On trouve, dans les nerfs périphériques, des cellules de soutien, ou cellules de Schwann.

  • les cellules de Schwann : ce sont les plus importantes de la névroglie périphérique. Les prolongements nerveux sont toujours entourés de cellules de Schwann, avec une organisation différente en fonction du territoire : les fibres nerveuses myélinisées et les fibres nerveuses amyéliniques.

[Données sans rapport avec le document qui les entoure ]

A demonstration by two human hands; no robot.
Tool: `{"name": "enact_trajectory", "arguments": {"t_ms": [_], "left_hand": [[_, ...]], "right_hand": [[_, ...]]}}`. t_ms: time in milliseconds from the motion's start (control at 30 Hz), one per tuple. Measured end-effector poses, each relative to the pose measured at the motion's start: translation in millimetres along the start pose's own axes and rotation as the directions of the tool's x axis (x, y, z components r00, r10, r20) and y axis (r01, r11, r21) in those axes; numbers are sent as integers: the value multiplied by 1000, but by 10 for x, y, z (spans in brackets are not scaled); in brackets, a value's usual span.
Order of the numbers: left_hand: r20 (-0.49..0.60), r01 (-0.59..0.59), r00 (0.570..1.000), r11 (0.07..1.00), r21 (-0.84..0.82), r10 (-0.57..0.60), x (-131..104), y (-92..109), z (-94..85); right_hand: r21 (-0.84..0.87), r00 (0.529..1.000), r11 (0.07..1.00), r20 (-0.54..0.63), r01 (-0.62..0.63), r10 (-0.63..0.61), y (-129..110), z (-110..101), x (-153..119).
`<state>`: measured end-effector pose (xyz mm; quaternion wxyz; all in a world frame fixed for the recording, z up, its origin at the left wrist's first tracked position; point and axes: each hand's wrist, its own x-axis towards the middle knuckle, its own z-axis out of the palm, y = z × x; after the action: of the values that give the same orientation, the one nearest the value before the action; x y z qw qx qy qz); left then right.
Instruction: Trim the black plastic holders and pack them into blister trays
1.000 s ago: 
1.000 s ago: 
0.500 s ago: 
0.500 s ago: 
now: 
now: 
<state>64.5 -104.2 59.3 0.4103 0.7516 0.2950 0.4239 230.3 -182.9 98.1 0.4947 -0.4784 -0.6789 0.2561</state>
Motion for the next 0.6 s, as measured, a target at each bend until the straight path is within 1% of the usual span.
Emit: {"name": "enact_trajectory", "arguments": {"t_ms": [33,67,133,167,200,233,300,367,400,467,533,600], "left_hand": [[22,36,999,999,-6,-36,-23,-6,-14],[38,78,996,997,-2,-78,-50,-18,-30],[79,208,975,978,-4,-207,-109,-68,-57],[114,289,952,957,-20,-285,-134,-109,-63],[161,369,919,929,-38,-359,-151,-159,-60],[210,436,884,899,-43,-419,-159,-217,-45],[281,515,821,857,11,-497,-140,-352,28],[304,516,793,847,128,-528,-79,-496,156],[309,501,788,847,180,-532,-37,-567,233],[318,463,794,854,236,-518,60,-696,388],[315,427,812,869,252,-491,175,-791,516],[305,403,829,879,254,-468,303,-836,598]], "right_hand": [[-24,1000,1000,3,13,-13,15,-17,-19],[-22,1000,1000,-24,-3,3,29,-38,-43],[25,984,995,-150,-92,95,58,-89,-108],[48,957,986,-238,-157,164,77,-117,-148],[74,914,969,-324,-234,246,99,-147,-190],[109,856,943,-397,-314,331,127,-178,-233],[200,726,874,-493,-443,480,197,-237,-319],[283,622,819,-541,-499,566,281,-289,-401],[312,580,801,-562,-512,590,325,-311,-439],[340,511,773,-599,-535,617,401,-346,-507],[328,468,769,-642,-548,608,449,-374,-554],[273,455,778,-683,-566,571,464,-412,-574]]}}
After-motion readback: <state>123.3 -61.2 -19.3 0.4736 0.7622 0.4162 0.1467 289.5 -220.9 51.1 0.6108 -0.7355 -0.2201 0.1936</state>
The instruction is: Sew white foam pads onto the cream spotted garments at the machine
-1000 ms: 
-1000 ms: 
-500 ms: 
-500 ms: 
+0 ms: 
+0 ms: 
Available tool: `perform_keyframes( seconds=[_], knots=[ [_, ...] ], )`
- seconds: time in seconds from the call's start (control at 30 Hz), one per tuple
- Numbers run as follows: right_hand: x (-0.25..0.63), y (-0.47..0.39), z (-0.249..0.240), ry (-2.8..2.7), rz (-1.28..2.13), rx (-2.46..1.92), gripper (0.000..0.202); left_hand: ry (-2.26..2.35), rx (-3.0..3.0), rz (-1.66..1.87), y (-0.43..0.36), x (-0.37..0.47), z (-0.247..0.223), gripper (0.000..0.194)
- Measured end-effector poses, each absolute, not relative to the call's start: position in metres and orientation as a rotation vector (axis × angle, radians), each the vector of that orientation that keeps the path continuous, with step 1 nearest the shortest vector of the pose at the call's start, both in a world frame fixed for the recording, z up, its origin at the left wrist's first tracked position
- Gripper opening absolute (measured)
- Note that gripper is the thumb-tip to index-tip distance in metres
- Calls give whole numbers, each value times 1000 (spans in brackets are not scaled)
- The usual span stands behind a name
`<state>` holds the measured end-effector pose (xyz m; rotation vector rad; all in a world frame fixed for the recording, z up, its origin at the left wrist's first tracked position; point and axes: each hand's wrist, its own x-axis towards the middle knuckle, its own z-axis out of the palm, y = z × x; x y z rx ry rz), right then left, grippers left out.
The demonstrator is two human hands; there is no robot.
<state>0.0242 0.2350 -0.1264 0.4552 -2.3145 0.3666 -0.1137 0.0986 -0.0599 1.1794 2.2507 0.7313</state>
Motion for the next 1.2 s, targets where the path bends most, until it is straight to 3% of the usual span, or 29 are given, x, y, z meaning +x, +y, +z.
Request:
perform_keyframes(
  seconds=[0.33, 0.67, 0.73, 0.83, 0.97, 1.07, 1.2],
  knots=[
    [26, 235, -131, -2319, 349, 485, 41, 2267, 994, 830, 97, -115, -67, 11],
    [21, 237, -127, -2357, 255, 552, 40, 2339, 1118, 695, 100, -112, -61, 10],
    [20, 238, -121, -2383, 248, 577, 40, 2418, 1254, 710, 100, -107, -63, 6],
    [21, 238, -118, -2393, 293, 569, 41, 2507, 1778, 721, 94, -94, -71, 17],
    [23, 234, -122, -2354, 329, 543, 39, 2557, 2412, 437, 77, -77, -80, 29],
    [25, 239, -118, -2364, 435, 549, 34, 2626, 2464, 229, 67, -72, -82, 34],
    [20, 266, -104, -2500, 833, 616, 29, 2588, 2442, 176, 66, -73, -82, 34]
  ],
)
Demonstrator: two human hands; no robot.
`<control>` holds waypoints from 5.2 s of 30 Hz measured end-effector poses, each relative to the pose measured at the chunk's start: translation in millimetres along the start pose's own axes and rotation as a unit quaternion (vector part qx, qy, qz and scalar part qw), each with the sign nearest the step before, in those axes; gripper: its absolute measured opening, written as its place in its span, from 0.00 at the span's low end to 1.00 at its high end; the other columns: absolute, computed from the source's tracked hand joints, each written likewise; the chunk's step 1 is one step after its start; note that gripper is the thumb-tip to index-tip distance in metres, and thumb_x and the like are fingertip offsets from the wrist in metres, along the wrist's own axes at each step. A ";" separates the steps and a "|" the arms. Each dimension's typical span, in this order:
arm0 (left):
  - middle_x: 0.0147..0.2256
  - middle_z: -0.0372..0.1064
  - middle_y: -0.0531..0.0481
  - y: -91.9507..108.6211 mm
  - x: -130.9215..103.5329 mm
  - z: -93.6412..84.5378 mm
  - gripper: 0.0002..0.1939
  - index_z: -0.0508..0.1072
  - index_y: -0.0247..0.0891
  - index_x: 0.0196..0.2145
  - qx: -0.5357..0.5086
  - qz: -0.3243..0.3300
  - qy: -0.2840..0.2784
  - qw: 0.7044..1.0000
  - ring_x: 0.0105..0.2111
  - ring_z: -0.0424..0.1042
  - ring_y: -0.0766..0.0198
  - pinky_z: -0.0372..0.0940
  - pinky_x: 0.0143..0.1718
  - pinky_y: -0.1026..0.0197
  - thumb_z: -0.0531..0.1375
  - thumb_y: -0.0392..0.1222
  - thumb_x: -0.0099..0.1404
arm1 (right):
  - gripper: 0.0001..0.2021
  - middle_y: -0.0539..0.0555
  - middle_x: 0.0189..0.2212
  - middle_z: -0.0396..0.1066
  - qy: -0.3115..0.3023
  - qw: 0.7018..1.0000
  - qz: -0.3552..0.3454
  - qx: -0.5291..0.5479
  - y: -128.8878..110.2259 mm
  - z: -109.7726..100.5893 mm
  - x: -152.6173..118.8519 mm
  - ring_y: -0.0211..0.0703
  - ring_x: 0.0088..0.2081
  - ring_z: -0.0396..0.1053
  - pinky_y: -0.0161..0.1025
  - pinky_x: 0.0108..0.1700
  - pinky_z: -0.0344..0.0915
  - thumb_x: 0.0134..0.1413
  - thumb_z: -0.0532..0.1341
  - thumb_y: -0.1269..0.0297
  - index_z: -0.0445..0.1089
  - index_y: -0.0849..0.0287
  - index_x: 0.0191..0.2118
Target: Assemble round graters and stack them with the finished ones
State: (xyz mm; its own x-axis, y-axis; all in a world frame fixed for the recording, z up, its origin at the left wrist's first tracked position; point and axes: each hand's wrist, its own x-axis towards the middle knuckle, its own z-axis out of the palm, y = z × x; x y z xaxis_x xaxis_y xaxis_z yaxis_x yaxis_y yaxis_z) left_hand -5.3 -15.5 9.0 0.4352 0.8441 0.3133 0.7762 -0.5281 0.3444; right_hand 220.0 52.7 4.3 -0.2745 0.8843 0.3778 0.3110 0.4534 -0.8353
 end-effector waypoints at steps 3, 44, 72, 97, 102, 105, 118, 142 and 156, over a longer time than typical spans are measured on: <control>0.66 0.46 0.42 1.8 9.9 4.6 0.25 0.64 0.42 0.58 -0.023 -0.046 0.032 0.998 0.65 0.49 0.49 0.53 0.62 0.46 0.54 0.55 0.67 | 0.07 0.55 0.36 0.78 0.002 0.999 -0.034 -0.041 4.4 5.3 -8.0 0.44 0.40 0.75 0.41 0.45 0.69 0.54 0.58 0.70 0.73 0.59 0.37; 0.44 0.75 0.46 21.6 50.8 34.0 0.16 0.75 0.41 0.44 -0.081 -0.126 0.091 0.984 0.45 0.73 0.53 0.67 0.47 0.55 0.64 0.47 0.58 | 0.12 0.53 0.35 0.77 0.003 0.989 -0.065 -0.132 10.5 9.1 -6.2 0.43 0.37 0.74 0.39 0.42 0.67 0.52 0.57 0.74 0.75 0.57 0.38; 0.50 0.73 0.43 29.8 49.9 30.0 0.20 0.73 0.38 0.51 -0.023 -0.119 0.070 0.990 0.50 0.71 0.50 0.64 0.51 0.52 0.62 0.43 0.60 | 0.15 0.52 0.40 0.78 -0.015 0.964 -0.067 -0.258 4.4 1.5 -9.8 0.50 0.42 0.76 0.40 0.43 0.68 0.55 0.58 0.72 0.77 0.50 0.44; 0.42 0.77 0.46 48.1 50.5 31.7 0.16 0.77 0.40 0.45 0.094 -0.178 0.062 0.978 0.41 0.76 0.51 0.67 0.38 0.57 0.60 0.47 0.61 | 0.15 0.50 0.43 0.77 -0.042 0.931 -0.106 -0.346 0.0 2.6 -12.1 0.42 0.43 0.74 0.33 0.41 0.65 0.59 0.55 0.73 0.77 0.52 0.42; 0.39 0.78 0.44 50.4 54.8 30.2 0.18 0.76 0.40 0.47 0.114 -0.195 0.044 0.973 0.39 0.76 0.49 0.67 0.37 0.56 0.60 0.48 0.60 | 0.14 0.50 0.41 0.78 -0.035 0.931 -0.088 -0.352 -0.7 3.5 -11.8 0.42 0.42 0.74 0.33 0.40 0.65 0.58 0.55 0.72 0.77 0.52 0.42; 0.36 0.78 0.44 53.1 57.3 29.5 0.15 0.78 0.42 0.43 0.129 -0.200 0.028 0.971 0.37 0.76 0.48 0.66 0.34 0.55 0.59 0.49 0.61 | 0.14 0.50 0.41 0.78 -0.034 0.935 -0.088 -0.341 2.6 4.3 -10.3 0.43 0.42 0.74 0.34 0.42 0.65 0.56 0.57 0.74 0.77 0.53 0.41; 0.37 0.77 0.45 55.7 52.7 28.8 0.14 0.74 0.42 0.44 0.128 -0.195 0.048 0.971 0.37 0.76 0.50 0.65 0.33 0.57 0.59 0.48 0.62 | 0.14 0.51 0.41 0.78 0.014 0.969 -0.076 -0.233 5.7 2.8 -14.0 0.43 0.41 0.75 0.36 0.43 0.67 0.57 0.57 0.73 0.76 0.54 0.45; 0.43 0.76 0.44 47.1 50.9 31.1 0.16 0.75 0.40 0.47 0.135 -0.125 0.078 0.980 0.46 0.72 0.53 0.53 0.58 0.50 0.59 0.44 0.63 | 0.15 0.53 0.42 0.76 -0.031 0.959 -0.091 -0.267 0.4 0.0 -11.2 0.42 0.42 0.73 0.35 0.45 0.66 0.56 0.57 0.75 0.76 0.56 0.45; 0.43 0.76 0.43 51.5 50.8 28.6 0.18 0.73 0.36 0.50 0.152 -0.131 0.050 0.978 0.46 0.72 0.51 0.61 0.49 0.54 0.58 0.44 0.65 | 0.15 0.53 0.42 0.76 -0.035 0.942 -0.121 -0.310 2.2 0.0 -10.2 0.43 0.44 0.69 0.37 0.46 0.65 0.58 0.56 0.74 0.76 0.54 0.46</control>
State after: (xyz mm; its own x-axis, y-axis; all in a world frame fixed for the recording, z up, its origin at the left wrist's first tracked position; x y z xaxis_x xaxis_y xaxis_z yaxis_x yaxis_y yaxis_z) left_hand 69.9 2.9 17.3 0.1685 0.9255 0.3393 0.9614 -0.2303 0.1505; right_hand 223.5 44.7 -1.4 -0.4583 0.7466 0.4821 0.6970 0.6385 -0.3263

Dans le système nerveux périphérique, une fibre nerveuse est l’association d’un prolongement neuronal, de cellules de Schwann, et d’une basale (!). Chaque nerf périphérique comporte des fibres nerveuses qui circulent dans une atmosphère conjonctive particulière : en microscopie, si on fait une coupe transversale d’un nerf, on y observe des fibres organisées avec une trame conjonctive : On décrit un tissu conjonctif de premier ordre à la périphérie, qui limite le nerf, c’est l’épinèvre (vascularisé), qui délimite des cloisons conjonctives, de deuxième ordre, qui entourent les faisceaux nerveux (périnèvre), et enfin, le périnèvre envoie des cloisons plus fines, l’endonèvre (vascularisé), qui sépare des espaces à l’intérieur des faisceaux : c’est l’endonèvre. On y trouve des fibres nerveuses qui circulent.

Dans le schéma de fibres nerveuses amyéliniques, une cellule de Schwann va soutenir plusieurs segments neuronaux (au niveau de replis de membranes plasmiques). On décrit une structure avec un mésaxone (repli de la membrane).

Pour les fibres nerveuses myélinisées, on observe un espace clair autour des fibres neuronales, il s’agit d’une gaine de myéline (protéine S100 et lipides). Une fibre nerveuse possède un prolongement neuronal entouré d’une gaine de myéline (cellule de Schwann), elle-même délimitée par une membrane basale. On part d’une fibre nerveuse, unique, autour de cet élément unique, on trouve des cellules de Schwann, qui s’enroulent autour d’un segment d’une fibre nerveuse, constituant un internode.

Une seule et même cellule de Schwann assure la myélinisation d’un internode. La myélinisation nécessite une séquence de cellules de Schwann. La coupe transversale d’une fibre nerveuse commence par le prolongement nerveux, avec une cellule de Schwann, dont le cytoplasme s’enroule autour du prolongement.

Il persiste une quantité significative de cytoplasme : c’est la gaine de Mauthner. En périphérie de la myéline, on trouve tout le reste du cytoplasme de la cellule de Schwann, ce qui définit une gaine, la gaine externe de Schwann. On parlait d’une myélinisation imparfaite : cela tient au fait que l’on observe des espaces (mésaxones internes et externes), la myéline serait mal enroulée.

En vue longitudinale, il y a une succession de cellules de Schwann autour de la fibre : on voit une succession d’internodes, et au sein d’une cellule de Schwann, la gaine de Mauthner au contact de la fibre nerveuse, en périphérie la gaine de Schwann (entourée par la basale), et une interruption, l’ incisure de Smith-Lanterman.

Il existe une sorte de compartimentation du cytoplasme. Entre deux cellules voisines, il existe un certain nombre de jonctions à interstices (gap jonctions), l’ensemble des cellules de Schwann est un ensemble fonctionnel.